10. Selon l’article R. 142-1-A, I, du code de la sécurité sociale, sous réserve des dispositions particulières prévues par la section 2 du chapitre 2 du titre IV du livre I et des autres dispositions législatives ou réglementaires applicables, la motivation des décisions prises par les autorités administratives et les organismes de sécurité sociale ainsi que les recours préalables mentionnés à l’article L. 142-4 du même code, sont régis par les dispositions du code des relations du public avec l’administration.

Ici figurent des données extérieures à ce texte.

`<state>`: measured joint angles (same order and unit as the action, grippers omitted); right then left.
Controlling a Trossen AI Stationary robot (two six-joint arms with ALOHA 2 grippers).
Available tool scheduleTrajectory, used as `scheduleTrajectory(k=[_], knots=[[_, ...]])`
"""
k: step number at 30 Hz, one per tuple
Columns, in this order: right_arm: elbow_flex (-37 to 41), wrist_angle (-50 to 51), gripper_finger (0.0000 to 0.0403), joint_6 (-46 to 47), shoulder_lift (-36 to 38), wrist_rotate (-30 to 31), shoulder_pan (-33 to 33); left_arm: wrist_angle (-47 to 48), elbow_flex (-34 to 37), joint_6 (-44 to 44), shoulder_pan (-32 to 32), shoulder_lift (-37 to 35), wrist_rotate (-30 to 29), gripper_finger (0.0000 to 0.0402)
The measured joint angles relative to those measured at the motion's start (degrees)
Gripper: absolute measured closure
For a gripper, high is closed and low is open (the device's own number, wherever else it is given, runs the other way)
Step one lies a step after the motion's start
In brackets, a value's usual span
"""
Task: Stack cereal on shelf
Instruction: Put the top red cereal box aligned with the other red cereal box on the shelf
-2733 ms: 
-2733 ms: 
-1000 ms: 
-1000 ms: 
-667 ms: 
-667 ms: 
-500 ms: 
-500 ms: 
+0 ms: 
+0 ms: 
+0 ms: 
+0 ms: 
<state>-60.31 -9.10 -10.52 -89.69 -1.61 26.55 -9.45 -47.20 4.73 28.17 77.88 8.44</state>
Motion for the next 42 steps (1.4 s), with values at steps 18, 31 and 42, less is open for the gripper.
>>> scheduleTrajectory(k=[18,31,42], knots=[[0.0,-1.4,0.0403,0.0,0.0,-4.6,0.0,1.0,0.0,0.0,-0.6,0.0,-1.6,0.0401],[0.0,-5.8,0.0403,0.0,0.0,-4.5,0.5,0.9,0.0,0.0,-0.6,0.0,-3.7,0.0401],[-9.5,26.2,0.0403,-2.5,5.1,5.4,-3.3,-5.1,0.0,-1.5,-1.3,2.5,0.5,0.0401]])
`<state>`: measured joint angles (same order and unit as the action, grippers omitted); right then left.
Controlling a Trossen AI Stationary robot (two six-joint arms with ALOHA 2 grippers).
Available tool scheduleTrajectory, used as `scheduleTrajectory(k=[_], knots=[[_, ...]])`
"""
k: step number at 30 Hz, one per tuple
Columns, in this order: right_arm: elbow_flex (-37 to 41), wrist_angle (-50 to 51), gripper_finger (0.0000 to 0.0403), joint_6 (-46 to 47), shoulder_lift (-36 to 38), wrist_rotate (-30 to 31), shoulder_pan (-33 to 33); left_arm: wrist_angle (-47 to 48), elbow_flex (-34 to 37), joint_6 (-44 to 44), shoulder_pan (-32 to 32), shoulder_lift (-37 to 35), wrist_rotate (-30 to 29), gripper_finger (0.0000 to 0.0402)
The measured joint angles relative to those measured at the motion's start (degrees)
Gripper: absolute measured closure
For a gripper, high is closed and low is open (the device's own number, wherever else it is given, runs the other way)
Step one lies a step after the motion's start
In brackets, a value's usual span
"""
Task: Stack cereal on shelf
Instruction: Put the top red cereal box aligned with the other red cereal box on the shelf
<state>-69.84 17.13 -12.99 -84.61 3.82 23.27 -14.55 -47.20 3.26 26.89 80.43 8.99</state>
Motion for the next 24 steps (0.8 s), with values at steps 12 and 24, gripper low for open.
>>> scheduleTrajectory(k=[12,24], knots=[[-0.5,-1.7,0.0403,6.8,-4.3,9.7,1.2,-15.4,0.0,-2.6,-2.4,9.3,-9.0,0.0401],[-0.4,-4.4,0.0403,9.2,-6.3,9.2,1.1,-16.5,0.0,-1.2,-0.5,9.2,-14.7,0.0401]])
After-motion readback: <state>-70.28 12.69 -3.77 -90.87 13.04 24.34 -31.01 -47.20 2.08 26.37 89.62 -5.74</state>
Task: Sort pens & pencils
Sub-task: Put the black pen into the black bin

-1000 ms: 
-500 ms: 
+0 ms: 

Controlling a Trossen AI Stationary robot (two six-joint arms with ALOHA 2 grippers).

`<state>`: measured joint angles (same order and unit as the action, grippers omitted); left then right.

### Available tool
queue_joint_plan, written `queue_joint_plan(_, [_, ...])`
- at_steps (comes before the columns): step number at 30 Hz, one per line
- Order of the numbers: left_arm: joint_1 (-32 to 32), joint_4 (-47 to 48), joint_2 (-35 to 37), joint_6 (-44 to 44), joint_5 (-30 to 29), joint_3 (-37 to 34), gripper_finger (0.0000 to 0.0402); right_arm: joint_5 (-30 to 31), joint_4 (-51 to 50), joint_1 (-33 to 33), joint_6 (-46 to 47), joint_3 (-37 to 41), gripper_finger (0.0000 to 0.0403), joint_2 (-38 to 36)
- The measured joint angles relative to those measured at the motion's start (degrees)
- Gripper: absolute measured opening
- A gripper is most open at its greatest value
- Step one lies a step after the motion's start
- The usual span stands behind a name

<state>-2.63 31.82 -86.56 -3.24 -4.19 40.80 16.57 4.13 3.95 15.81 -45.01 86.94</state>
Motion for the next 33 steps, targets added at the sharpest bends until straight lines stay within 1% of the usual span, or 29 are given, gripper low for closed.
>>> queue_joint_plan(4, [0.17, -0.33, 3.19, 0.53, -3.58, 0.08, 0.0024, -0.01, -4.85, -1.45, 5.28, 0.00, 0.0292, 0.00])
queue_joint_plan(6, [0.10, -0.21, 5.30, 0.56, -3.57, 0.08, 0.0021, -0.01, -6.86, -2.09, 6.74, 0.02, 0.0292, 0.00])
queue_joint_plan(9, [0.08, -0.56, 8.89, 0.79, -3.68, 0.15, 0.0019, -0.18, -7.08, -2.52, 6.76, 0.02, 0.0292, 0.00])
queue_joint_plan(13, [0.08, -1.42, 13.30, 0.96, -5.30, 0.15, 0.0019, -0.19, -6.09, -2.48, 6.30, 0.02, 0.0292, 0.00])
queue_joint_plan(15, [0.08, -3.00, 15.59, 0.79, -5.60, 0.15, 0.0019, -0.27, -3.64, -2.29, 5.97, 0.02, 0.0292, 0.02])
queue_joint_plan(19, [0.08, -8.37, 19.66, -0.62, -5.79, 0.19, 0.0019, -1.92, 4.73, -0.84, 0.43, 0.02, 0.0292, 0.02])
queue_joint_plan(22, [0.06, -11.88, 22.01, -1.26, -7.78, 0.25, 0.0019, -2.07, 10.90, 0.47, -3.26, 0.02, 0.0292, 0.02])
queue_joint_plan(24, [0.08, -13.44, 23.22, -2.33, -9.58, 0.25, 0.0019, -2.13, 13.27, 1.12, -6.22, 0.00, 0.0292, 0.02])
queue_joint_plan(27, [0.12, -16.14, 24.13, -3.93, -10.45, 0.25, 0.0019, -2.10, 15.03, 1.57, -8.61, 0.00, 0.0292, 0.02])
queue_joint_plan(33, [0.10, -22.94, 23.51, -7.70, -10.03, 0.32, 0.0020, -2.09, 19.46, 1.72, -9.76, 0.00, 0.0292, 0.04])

11. Aux termes de l’article L. 114-2 du code des relations du public avec l’administration, lorsqu’une demande est adressée à une administration incompétente, cette dernière la transmet à l’administration compétente et en avise l’intéressé.

12. Le jugement constate que dans un courrier daté du 29 mai 2020, la caisse a qualifié de recours amiable le courrier adressé par le conseil de l’assuré en indiquant : « Nous accusons réception en date du 10 avril 2020 de votre recours amiable. Votre dossier va faire l’objet d’une instruction au terme de laquelle il sera examiné par la Commission de Recours Amiable ». Il retient que la caisse ne saurait reprocher à l’assuré, sans se contredire elle-même, de s’être fié au contenu de ce courrier.

13. De ces constatations et énonciations, le tribunal a exactement déduit que l’assuré ayant exercé un recours amiable préalable le 10 avril 2020 avant de saisir la juridiction, son recours était recevable.

14. Le moyen n’est, dès lors, pas fondé.